Built in 1740, the townhouse was once the home of Prime Minister George Canning, until his death in 1827. It was then leased by one Miss Curzon, and after her death was occupied by an eccentric man named Thomas Myers, during whose tenancy the rumours about the ghosts of 50 Berkeley Square started to circulate. Rejected by his fiancée and heartbroken, Myers led a recluse life while he slowly went mad, sleeping during daytime and making strange noises at night.
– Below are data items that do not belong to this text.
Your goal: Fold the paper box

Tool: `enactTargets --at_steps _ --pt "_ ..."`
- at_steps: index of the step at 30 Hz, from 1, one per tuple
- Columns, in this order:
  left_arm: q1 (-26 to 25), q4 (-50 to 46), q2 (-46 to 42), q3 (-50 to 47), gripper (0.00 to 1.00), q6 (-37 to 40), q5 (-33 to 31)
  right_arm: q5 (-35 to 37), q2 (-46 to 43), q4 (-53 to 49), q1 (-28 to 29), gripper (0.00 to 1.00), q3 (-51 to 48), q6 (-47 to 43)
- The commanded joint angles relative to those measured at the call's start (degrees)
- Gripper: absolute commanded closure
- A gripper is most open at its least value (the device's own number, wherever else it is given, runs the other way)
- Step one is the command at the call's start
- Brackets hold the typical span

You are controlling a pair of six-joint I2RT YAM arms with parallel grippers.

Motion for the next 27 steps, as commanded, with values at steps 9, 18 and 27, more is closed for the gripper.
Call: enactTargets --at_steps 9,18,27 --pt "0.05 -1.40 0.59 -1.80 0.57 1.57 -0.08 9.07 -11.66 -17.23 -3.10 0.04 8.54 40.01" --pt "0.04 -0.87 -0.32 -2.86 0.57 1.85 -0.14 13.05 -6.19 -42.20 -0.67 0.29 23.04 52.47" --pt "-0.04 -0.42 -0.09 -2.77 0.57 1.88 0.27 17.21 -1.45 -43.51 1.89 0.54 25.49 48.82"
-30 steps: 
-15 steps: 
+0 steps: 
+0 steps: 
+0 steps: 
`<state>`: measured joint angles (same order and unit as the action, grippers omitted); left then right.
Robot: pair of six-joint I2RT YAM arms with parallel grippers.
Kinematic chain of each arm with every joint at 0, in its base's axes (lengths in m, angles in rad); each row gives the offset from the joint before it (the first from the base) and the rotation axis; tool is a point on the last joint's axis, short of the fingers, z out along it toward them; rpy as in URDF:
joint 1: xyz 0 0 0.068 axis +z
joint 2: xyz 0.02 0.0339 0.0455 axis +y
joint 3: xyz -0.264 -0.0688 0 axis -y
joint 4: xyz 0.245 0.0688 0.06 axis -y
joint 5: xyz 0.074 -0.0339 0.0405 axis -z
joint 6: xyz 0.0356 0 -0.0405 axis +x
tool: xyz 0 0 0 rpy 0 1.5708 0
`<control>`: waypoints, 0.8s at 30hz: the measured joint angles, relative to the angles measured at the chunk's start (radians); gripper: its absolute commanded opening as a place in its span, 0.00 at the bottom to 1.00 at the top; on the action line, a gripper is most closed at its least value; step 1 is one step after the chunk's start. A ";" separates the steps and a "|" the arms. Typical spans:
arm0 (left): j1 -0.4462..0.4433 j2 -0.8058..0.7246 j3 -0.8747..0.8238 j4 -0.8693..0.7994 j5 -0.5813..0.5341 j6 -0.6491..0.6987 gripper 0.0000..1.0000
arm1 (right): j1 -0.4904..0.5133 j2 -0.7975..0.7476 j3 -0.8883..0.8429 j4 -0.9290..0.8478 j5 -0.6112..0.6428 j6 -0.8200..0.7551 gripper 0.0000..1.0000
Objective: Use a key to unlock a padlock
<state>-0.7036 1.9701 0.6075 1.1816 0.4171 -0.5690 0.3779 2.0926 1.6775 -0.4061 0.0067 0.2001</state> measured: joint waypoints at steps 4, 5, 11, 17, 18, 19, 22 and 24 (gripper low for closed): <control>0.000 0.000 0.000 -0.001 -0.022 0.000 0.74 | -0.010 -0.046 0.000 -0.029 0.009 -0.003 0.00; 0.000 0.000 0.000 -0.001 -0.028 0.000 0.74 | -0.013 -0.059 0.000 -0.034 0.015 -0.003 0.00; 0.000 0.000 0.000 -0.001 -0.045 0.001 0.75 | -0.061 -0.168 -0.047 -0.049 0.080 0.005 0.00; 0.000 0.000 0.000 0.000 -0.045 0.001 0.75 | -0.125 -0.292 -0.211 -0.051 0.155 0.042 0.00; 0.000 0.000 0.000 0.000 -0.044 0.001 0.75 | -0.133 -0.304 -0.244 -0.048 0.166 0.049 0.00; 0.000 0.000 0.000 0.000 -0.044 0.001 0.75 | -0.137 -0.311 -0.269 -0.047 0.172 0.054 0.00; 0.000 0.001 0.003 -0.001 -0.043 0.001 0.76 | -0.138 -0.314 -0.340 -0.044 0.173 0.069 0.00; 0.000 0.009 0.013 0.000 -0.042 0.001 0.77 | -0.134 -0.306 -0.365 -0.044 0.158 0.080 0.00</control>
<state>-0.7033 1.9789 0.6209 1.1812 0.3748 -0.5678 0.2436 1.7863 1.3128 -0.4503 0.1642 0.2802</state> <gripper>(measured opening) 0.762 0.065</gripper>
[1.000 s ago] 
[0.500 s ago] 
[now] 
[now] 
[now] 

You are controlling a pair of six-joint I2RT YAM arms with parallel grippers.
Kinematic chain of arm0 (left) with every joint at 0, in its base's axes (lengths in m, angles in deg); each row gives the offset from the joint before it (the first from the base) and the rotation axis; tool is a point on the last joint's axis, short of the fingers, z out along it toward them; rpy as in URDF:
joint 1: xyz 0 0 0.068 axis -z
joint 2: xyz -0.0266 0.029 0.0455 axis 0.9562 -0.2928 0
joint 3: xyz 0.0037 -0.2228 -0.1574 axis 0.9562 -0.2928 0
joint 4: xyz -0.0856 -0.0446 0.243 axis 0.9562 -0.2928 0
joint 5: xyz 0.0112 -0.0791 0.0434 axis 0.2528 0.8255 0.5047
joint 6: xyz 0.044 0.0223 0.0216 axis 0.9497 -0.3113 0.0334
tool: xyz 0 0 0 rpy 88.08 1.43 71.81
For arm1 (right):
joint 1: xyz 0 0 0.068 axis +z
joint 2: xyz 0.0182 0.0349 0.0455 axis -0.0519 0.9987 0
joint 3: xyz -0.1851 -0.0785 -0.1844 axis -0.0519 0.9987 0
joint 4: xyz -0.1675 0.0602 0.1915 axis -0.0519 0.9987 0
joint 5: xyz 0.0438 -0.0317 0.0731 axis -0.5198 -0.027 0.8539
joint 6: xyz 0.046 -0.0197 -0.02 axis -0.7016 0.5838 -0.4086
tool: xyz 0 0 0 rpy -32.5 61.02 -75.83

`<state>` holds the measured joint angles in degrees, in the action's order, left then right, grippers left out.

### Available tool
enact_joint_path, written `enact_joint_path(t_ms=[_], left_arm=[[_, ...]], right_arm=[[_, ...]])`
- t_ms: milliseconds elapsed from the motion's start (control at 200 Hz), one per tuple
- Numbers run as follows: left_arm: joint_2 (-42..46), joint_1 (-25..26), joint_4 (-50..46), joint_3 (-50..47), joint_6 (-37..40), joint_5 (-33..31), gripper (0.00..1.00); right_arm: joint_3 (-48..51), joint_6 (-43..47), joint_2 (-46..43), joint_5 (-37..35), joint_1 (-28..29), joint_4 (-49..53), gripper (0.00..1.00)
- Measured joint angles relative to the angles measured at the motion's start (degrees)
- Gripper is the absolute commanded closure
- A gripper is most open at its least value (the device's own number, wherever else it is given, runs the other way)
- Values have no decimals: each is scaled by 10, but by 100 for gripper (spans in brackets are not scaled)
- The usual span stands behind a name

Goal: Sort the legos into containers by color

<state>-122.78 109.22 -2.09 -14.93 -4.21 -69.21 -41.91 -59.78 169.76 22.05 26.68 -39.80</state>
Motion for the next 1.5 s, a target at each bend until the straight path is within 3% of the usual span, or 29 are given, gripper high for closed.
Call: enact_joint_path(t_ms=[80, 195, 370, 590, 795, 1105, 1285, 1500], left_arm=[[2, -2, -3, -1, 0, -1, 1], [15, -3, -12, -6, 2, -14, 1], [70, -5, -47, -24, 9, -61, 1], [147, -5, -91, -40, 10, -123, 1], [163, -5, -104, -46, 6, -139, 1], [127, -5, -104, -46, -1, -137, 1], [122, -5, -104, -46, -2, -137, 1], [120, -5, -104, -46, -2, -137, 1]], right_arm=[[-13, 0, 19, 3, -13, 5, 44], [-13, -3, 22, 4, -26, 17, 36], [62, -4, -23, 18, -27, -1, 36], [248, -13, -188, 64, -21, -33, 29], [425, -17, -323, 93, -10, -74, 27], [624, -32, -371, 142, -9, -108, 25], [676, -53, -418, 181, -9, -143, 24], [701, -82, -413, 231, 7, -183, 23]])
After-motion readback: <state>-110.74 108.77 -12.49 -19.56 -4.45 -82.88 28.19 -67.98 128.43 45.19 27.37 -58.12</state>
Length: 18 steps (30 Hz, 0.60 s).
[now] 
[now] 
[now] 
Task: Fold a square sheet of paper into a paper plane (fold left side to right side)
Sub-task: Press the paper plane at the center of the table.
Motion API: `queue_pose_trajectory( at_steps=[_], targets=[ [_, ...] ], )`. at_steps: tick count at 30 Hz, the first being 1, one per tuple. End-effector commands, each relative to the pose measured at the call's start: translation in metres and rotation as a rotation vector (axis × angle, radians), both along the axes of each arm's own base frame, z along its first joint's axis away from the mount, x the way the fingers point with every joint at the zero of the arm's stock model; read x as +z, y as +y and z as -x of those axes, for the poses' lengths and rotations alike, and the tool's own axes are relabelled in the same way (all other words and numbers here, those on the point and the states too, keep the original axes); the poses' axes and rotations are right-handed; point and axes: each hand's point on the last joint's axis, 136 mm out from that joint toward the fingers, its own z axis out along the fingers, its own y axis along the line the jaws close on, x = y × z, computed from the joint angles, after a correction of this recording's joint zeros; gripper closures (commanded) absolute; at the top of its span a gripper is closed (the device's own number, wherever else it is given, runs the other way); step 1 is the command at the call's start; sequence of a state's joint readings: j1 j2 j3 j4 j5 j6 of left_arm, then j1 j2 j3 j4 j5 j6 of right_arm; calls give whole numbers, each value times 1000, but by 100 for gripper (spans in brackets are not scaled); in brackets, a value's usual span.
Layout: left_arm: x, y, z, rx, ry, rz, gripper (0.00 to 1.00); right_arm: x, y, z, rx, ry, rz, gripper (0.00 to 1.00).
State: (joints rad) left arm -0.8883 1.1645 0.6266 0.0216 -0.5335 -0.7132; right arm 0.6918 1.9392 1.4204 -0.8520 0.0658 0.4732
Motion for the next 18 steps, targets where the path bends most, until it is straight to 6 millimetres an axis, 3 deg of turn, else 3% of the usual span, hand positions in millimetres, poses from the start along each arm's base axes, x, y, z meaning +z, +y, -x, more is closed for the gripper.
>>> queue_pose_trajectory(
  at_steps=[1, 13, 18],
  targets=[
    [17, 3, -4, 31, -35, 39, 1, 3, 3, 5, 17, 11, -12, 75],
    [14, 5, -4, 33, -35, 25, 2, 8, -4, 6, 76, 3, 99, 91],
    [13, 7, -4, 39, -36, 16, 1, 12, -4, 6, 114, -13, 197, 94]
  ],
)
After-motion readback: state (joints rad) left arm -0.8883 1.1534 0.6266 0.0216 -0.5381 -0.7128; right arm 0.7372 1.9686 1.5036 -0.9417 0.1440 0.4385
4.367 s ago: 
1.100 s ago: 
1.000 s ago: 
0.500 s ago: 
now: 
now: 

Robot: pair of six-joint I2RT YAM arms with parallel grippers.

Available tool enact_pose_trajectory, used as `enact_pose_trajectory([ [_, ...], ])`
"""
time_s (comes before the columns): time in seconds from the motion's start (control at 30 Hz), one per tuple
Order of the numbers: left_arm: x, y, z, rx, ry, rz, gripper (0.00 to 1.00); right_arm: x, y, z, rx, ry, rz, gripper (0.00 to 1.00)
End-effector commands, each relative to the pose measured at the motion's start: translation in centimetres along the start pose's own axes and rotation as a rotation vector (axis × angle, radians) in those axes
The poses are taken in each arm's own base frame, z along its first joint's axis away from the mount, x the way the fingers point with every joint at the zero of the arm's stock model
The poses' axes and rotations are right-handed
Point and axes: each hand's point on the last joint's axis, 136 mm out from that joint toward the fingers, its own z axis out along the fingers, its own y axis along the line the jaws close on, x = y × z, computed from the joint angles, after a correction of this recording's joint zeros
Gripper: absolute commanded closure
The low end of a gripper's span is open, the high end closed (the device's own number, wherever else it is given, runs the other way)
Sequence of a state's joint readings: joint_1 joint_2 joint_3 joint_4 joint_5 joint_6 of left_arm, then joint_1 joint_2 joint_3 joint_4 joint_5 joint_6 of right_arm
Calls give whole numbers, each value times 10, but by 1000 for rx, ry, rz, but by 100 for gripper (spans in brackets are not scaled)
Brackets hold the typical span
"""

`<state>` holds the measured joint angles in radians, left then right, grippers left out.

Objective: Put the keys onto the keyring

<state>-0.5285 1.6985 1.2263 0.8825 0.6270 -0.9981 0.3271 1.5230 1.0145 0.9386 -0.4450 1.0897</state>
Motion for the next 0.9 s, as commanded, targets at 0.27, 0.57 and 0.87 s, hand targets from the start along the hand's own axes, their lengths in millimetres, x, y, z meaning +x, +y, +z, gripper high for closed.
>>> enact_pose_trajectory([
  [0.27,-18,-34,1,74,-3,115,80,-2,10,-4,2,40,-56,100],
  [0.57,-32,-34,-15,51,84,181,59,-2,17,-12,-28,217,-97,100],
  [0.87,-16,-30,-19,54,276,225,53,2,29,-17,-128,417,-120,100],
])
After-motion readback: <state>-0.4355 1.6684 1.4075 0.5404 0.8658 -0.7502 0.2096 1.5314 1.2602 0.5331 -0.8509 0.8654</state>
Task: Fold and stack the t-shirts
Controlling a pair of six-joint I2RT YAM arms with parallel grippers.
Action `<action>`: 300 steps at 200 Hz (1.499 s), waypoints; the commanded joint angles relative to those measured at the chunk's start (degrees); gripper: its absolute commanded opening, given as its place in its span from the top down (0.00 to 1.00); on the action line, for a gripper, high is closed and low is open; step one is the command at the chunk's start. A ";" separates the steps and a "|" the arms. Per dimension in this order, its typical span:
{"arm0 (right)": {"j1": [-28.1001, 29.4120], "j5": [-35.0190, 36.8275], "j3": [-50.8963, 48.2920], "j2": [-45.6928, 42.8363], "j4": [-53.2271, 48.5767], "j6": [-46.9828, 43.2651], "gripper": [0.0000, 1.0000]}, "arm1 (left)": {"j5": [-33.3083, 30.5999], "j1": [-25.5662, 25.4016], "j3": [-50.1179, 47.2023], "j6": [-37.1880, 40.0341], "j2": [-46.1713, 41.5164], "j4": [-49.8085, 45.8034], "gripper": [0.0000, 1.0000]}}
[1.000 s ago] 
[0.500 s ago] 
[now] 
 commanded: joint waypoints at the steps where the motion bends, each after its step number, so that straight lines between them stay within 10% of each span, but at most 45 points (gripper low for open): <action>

Interestingly, when the local council sued him for failing to pay his rent, Myers failed to appear in court but was excused on account of the fact that he lived in a “haunted house”.

After Myers’s death in 1874, the number of the ghost stories about 50 Berkeley Square continued to grow. An 1879 article in The Mayfair Magazine alleged that a newly hired maidservant who had spent a night in the attic room was so shocked by something “horrible” that she had seen, that she died in an asylum the day after. One of the two sailors who stayed there was also found dead in the morning, while the other is said to have seen the ghost of Myers. Allegedly it had multiple resident ghosts, and some reported having seen a mysterious brown mist or white shadow, as well as the spirit of a young man or a little girl.

The paranormal phenomena are said to have stopped after the Maggs Bros., antiquarian booksellers famous for their purchase of Napoleon Bonaparte’s desiccated penis and sale of the Gutenberg Bible, bought the townhouse and started to operate there. They relocated to their current building in 2015, but a police notice on the wall inside the townhouse is still there, warning that the upper floors cannot be used for any purpose…for some reason.